[Source records]
== Segment start ==

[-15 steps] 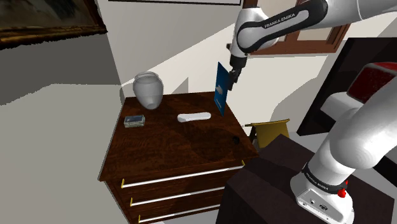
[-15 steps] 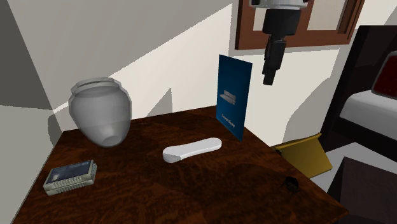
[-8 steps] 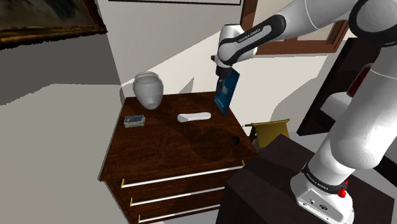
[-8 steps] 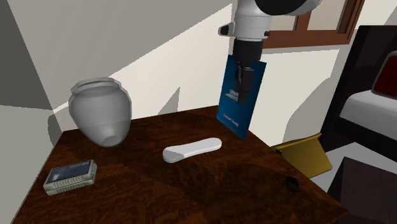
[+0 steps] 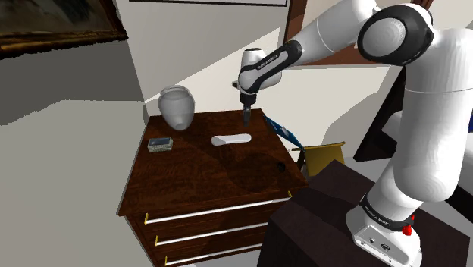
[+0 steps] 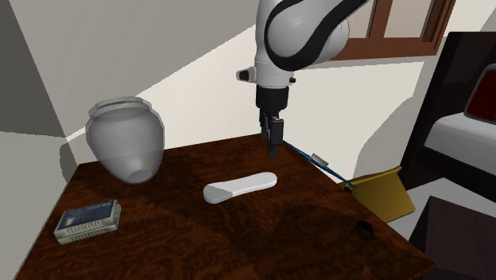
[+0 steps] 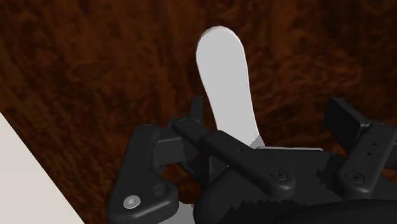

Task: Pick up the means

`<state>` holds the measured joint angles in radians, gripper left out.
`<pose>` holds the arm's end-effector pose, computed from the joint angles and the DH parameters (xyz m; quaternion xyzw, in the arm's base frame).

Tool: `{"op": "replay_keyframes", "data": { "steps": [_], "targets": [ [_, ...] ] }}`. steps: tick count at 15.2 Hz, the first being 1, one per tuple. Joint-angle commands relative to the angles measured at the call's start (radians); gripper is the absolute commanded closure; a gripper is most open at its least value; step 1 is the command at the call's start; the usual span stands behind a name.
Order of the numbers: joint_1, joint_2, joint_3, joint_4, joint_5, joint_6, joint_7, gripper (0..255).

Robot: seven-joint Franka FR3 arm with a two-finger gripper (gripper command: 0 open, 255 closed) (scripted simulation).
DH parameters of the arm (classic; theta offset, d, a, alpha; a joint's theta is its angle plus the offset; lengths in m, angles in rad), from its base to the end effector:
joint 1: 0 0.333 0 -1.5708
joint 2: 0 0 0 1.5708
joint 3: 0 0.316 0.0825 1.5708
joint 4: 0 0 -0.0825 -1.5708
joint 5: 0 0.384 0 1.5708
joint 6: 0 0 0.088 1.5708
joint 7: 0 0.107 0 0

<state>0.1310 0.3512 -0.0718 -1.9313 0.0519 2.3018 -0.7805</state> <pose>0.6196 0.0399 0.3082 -0.9190 -0.3940 -0.0121 0.0031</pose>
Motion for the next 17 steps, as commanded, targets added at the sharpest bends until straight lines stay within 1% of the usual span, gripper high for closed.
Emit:
{"op": "replay_keyframes", "data": {
  "steps": [1, 7, 15, 17],
  "targets": [
    [-0.004, 0.083, 0.014, 0.071, 0.003, 0.005, -0.049, 0],
    [0.002, 0.303, 0.059, 0.276, -0.014, -0.001, -0.153, 0],
    [0.002, 0.381, 0.061, 0.29, -0.013, 0.062, -0.158, 0],
    [0.002, 0.381, 0.062, 0.29, -0.013, 0.062, -0.158, 0]
  ]
}}
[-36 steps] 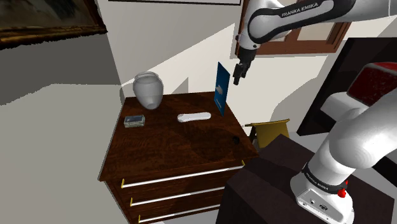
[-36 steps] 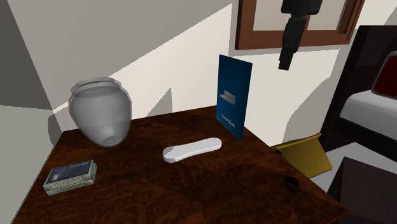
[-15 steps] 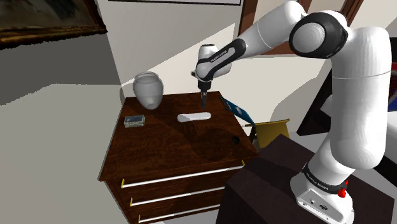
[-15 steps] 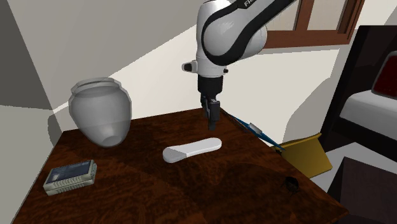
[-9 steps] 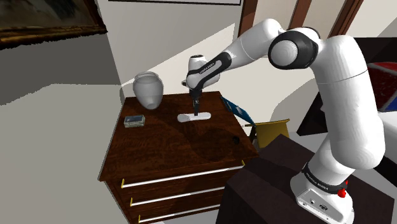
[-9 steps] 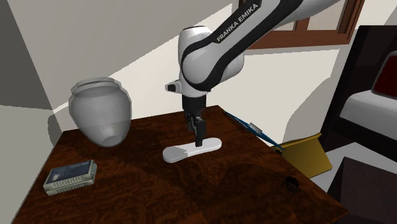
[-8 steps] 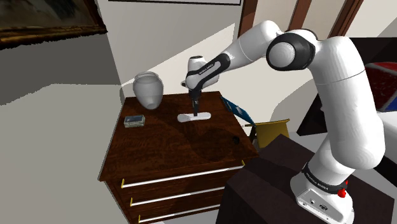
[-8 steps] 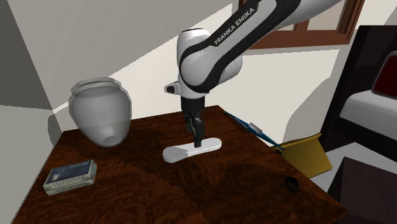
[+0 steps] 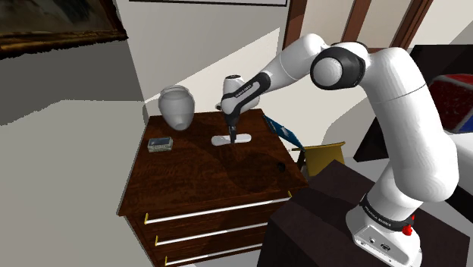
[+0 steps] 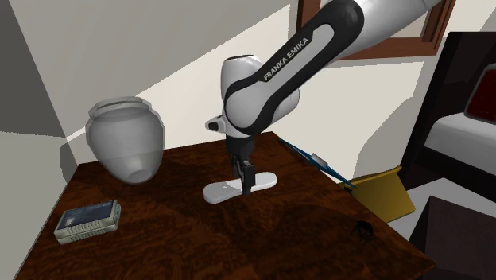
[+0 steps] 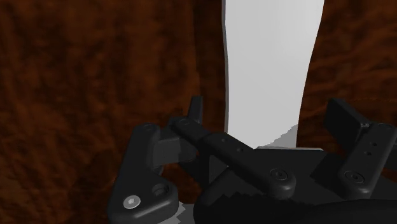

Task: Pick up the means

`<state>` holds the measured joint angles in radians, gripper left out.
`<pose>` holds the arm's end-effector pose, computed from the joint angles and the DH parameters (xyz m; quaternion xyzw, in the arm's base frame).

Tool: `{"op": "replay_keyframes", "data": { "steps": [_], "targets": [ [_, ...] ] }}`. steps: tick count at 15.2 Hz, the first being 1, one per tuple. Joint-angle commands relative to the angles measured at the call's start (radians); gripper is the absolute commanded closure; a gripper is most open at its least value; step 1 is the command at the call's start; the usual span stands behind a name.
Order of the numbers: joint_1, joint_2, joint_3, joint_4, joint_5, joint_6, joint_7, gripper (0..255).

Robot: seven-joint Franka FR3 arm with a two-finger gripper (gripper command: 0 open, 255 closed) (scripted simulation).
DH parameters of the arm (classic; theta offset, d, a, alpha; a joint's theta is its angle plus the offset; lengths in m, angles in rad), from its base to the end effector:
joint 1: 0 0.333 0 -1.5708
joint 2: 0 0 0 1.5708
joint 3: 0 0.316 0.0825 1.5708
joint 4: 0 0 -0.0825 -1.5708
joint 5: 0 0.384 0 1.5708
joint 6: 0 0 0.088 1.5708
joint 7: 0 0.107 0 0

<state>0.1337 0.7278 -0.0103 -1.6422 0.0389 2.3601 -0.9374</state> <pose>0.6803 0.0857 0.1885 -0.8688 -0.4949 0.0005 0.0113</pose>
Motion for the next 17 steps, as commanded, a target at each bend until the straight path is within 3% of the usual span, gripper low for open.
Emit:
{"op": "replay_keyframes", "data": {
  "steps": [1, 10, 17],
  "targets": [
    [-0.001, 0.001, 0.0, -0.002, 0.0, 0.004, -0.001, 255],
    [-0.001, 0.004, 0.0, 0.001, 0.0, 0.004, -0.001, 255],
    [0.0, -0.061, -0.001, -0.006, -0.002, -0.055, 0.001, 255]
  ]
}}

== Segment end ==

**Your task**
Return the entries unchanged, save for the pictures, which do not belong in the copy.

**Task solution**
[-15 steps] 
[-15 steps] 
[-8 steps] 
[-8 steps] 
[+0 steps] 
[+0 steps] 
[+0 steps] 

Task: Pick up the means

`<state>` holds the measured joint angles in radians, gripper left out.
`<pose>` holds the arm's end-effector pose, computed from the joint angles and the DH parameters (xyz m; quaternion xyzw, in the arm's base frame).

Tool: `{"op": "replay_keyframes", "data": { "steps": [_], "targets": [ [_, ...] ] }}`. steps: tick count at 15.2 Hz, the first being 1, one per tuple. Joint-angle commands relative to the angles measured at the call's start (radians); gripper is the absolute commanded closure; a gripper is most open at its least value; step 1 is the command at the call's start; the usual span stands behind a name.
Order of the numbers: joint_1, joint_2, joint_3, joint_4, joint_5, joint_6, joint_7, gripper (0..255).

Robot: seven-joint Franka FR3 arm with a two-finger gripper (gripper command: 0 open, 255 closed) (scripted simulation).
DH parameters of the arm (classic; theta offset, d, a, alpha; a joint's theta is its angle plus the offset; lengths in m, angles in rad), from its base to the end effector:
joint 1: 0 0.333 0 -1.5708
joint 2: 0 0 0 1.5708
joint 3: 0 0.316 0.0825 1.5708
joint 4: 0 0 -0.0825 -1.5708
joint 5: 0 0.384 0 1.5708
joint 6: 0 0 0.088 1.5708
joint 7: 0 0.107 0 0

<state>0.1310 0.3512 -0.0718 -1.9313 0.0519 2.3018 -0.7805</state> <pose>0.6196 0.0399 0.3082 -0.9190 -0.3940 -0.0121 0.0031</pose>
Motion for the next 17 steps, as commanded, targets added at the sharpest bends until straight lines stay within 1% of the usual span, gripper high for closed.
Emit:
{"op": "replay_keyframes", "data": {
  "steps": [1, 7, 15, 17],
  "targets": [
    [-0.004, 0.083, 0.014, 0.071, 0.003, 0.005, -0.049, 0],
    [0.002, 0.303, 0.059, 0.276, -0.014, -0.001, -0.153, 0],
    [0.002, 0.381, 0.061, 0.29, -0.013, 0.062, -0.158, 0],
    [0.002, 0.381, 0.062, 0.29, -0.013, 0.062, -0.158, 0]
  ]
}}
[-36 steps] 
[-36 steps] 
[-15 steps] 
[-15 steps] 
[-9 steps] 
[-9 steps] 
[-8 steps] 
[-8 steps] 
[+0 steps] 
[+0 steps] 
[+0 steps] 

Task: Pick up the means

`<state>` holds the measured joint angles in radians, gripper left out.
`<pose>` holds the arm's end-effector pose, computed from the joint angles and the DH parameters (xyz m; quaternion xyzw, in the arm's base frame).

Tool: `{"op": "replay_keyframes", "data": { "steps": [_], "targets": [ [_, ...] ] }}`. steps: tick count at 15.2 Hz, the first being 1, one per tuple. Joint-angle commands relative to the angles measured at the call's start (radians); gripper is the absolute commanded closure; a gripper is most open at its least value; step 1 is the command at the call's start; the usual span stands behind a name.
Order of the numbers: joint_1, joint_2, joint_3, joint_4, joint_5, joint_6, joint_7, gripper (0..255).

Robot: seven-joint Franka FR3 arm with a two-finger gripper (gripper command: 0 open, 255 closed) (scripted simulation).
DH parameters of the arm (classic; theta offset, d, a, alpha; a joint's theta is its angle plus the offset; lengths in m, angles in rad), from its base to the end effector:
joint 1: 0 0.333 0 -1.5708
joint 2: 0 0 0 1.5708
joint 3: 0 0.316 0.0825 1.5708
joint 4: 0 0 -0.0825 -1.5708
joint 5: 0 0.384 0 1.5708
joint 6: 0 0 0.088 1.5708
joint 7: 0 0.107 0 0

<state>0.1337 0.7278 -0.0103 -1.6422 0.0389 2.3601 -0.9374</state> <pose>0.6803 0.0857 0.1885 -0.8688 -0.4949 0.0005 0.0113</pose>
Motion for the next 17 steps, as commanded, a target at each bend until the straight path is within 3% of the usual span, gripper low for open.
Emit:
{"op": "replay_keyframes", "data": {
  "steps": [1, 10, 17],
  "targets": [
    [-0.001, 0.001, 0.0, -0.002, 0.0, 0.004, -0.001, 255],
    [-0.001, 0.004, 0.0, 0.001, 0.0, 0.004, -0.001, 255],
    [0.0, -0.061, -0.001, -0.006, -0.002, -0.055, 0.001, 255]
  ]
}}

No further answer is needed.